[Xorp-hackers] XORP IPC mechanism is stressed by data plane traffic

edrt edrt@citiz.net
Thu, 24 Mar 2005 22:08:45 +0800


>
>:( It appears that once multicast forwarding is enabled in the
>kernel, the burst of multicast data packets quickly utilizes the
>system resources and triggers the XRL failures.
>If you want to push this solution further, then you could introduce
>another XRL from PIM to the MFEA that will be called by PIM after
>its configuration is completed. This XRL itself will trigger the
>enabling of multicast forwarding in the kernel.
>
>However, there is no guarantee this will indeed fix the problem.
>In your case, it happens during the startup configuration, but in
>general there is the possibility this may happen even during normal
>router operation (e.g., the XRLs exchanged among the XORP modules
>may be affected).
>

Yes.


>> Today, I tried some tuning, and they seem to fix most of the problems
>> 
>>  1) Increase network mbuf, this suppress most of the ENOBUFS.
>> 
>>  2) Add EWOULDBLOCK to is_pseudo_error, then call_xrl usually successfully
>>    returns after a second/third... try of read. But call_xrl consumes 
>>    considerable time.
>> 
>>  3) Increase XORP tasks' priority above the priority of the data forwarding
>>    task (i.e. the task doing most of the IP stack processing), this makes
>>    call_xrl successfully returns almost immediately.
>> 
>> I doubt these tuning might have high possibilities of causing other problems.
>> But if only take into consideration of the original problem I encoutered, 
>> they make all the XORP components works normally even with overloading
>> external multicast traffic.
>> 
>> Could anyone comment on the possible side effects of these tuning? (Because
>> they are cheap solution, and I might to use them) What I could think out 
>> right now:
>> 
>>  #1 seems harmless, but only decrease the available free system memory
>> 
>>  #2 I have no idea what problem it will cause, anybody get ideas?
>> 
>>  #3 this may starve data forwarding task if protocol tasks consume
>>     too much time in their processing. Besides checking each protocol
>>     tasks' implementation any other method to solve this problem? 
>>     (EventLoop::run might help to detect some of the problem)
>
>If you don't increase the XORP tasks' priority does it still work?
>Also, if you add ENOBUFS to is_pseudo_error without increasing the
>network mbuf does it still work?

 * With low priority XORP tasks, call_xrl will be very slow, read failed
   with multiple EWOULDBLOCK until eventually call_xrl timeout.

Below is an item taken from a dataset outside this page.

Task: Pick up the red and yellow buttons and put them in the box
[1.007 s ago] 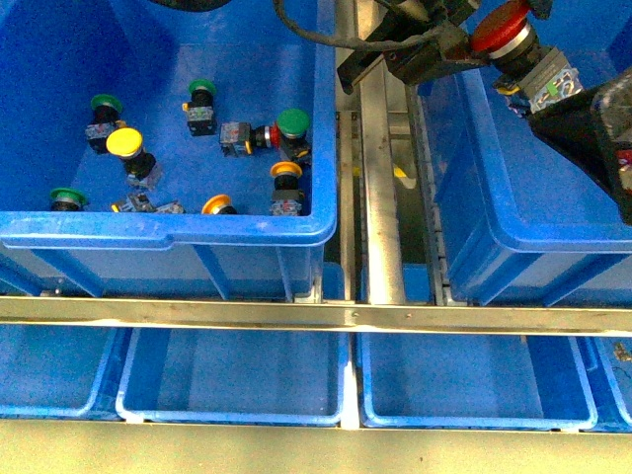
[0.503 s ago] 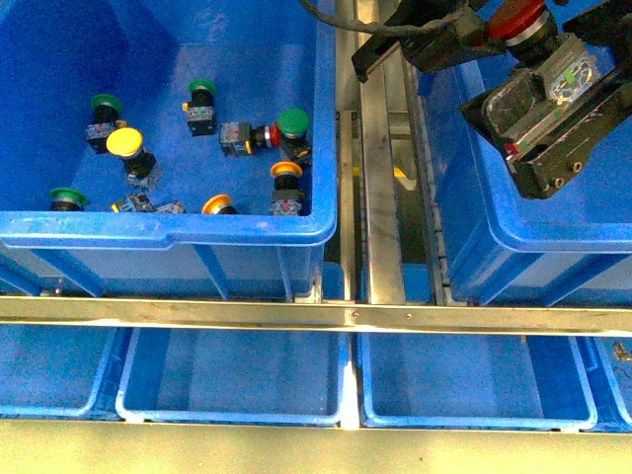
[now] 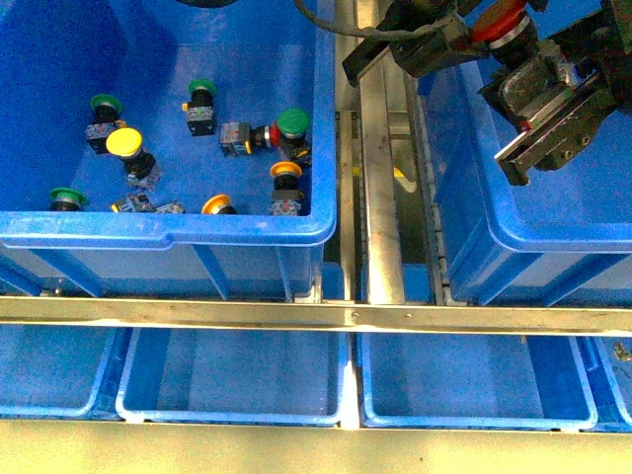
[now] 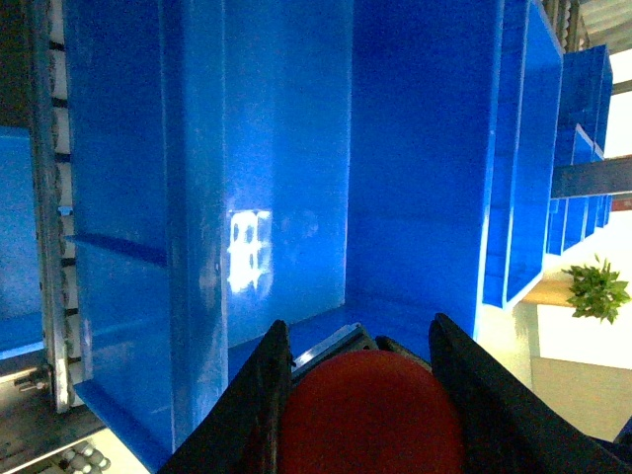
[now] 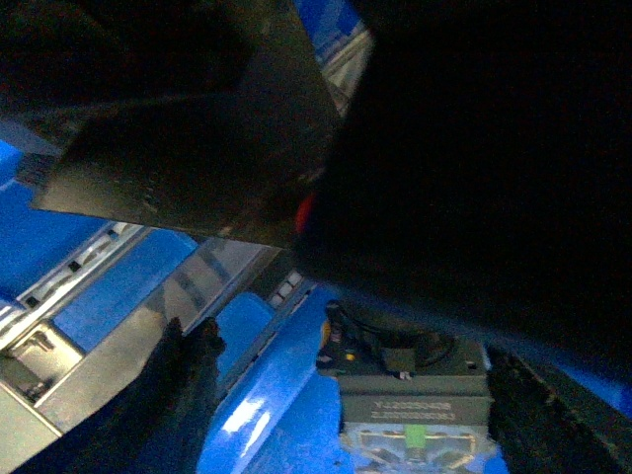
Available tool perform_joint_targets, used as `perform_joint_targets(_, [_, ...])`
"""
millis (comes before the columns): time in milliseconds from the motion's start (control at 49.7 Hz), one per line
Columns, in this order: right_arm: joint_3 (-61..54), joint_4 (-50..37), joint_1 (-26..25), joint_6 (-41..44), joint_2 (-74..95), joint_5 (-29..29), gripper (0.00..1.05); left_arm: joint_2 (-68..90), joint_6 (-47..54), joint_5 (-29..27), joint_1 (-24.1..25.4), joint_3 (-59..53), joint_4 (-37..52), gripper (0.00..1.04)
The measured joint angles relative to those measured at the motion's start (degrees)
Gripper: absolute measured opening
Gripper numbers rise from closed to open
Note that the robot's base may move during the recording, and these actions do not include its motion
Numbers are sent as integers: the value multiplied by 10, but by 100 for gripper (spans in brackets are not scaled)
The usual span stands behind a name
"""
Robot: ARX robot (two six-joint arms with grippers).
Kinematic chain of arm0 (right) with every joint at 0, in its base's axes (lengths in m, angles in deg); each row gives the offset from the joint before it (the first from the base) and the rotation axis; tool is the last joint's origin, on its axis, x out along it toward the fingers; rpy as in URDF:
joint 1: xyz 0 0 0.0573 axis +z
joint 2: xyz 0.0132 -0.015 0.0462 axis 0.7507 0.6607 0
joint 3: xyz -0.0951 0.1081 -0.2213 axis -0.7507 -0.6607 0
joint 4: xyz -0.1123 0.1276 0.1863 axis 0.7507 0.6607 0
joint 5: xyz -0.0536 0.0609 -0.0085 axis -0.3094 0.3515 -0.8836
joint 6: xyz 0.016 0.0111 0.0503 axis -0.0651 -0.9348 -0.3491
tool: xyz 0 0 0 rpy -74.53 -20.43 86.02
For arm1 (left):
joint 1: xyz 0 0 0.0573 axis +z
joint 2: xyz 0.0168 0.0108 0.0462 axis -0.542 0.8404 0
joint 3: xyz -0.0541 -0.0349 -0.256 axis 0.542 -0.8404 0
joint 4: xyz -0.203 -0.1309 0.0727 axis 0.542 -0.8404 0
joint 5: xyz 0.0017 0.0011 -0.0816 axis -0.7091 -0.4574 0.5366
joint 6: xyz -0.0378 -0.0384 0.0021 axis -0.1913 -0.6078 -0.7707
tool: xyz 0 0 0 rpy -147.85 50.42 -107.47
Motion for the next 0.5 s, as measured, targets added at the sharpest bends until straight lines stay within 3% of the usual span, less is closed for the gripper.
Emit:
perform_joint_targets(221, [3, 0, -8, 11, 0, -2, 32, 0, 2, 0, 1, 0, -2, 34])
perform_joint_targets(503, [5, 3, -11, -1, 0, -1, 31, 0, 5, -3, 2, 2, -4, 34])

 * With high priority XORP tasks, low mbuf, ignore ENOBUFS in is_pseudo_error, 
   all XORP components complains ENOBUFS when they communicate.

>What I am afraid is that even if increasing the mbuf in your kernel
>appears to help fixing the problem in your setup, this may not be
>true if the amount of multicast traffic is higher.
>

Emm, I'll research this more. But at the first sight, there might be
a stable packet receive rate device driver can afford when device is
overloaded, which is not always proportional to external packet injection
rate. If so, we can tune mbuf based on this assumption.


>> 
>> BTW
>> I encounter the following problem during stress testing, because I'm 
>> using ported XORP source code, and they are NOT based on the latest CVS HEAD.
>> I could not ensure you can reproduce the problem, but just in case anybody 
>> have interest to track it...
>> 
>>  * In a high volume data traffic enviroment
>>  * without the tuning above
>>  * try to send XORP component XRL commands through call_xrl
>>  * call_xrl's XrlPFSTCPSender dies with EWOULDBLOCK/ENOBUFS...
>> 
>> task calling call_xrl core dumps, and the stack looks something
>> like
>
>Is this with the original XORP call_xrl binary called by a script
>(or exec()-ed), or this is in the in-process code that has been
>derived from call_xrl?

in-process code derived from call_xrl


>Also, could you tell the particular reason for the coredump (e.g.,
>invalid pointer, etc), because I cannot decode the log below.
>

I don't catch the reason (that's why I paste the stack information)
But it is triggered by XrlPFSTCPSender::die, and from the stack 
information it seems that response_handler doesn't return properly.
Again, I'm not sure we can reproduce it on XORP CVS HEAD version.
Anyway, can we move this to bugzilla and track it there?



Thanks
Eddy